Ultrason Imaging. 1993 Jul;15(3):205-17. doi: 10.1177/016173469301500302.
Three different methods were investigated to determine their ability to detect and classify various categories of diffuse liver disease. A statistical method, i.e., discriminant analysis, a supervised neural network called backpropagation and a nonsupervised, self-organizing feature map were examined. The investigation was performed on the basis of a previously selected set of acoustic and image texture parameters. The limited number of patients was successfully extended by generating additional but independent data with identical statistical properties. The generated data were used for training and test sets. The final test was made with the original patient data as a validation set.

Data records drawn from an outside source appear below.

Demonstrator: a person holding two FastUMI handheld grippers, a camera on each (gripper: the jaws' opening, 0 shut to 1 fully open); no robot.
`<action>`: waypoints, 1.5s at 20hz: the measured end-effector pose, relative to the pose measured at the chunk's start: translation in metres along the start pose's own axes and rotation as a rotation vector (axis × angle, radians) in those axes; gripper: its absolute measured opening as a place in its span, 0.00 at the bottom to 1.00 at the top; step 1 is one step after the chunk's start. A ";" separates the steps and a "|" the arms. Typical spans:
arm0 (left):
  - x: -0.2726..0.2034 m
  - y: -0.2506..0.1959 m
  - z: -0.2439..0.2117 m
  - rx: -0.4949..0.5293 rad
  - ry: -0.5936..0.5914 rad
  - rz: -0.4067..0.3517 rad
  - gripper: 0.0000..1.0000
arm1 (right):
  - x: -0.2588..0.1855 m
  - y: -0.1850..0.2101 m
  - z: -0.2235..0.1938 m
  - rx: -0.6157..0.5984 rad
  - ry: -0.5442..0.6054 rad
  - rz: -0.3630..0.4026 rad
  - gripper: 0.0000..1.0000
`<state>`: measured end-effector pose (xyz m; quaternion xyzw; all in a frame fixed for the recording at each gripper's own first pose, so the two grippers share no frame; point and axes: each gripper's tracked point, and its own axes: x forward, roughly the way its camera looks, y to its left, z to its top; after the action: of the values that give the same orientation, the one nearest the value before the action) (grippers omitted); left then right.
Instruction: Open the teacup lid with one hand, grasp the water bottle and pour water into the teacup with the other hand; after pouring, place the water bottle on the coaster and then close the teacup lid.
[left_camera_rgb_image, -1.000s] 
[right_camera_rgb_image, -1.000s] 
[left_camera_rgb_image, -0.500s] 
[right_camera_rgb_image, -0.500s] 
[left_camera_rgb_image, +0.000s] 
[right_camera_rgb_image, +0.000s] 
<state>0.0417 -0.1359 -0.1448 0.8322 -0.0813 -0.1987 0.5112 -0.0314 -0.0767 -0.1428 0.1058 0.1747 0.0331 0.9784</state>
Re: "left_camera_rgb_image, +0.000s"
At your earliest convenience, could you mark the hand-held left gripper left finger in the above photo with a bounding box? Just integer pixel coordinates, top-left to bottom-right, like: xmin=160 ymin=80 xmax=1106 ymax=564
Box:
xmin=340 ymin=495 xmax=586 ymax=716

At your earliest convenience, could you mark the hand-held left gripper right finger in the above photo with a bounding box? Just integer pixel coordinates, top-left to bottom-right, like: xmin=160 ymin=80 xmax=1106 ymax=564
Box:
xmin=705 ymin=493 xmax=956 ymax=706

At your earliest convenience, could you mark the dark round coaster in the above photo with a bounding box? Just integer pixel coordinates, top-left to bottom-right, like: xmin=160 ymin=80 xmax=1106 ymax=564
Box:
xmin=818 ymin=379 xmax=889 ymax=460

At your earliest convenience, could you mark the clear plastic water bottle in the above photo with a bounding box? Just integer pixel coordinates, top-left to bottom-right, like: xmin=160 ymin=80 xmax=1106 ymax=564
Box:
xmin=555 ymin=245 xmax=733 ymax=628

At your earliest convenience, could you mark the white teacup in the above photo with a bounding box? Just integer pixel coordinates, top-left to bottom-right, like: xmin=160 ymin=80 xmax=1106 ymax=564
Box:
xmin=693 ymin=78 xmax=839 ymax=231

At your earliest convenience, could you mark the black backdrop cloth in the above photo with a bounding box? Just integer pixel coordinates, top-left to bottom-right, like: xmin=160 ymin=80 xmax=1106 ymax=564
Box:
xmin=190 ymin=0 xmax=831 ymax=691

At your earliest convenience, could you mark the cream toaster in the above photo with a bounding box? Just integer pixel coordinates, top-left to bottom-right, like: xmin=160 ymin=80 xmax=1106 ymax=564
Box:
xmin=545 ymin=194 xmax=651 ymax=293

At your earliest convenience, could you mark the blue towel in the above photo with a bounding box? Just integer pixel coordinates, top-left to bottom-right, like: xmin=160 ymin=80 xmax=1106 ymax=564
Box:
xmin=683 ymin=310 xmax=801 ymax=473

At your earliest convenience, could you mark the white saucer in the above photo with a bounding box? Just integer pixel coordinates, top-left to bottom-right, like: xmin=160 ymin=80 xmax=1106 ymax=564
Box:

It is concluded that neural networks are an attractive alternative to traditional statistical techniques when dealing with medical detection and classification tasks. Moreover, the use of generated data for training the networks and the discriminant classifier has been shown to be justified and profitable.
研究了三种不同的方法来确定它们检测和分类各类弥漫性肝病的能力。研究了一种统计方法,即判别分析,一种名为反向传播的监督神经网络和一种无监督的自组织特征映射。该研究是基于先前选择的一组声学和图像纹理参数进行的。通过生成具有相同统计特性的额外但独立的数据,成功扩展了有限数量的患者。生成的数据用于训练集和测试集。最终测试以原始患者数据作为验证集进行。得出的结论是,在处理医学检测和分类任务时,神经网络是传统统计技术的一个有吸引力的替代方案。此外,已证明使用生成的数据来训练网络和判别分类器是合理且有益的。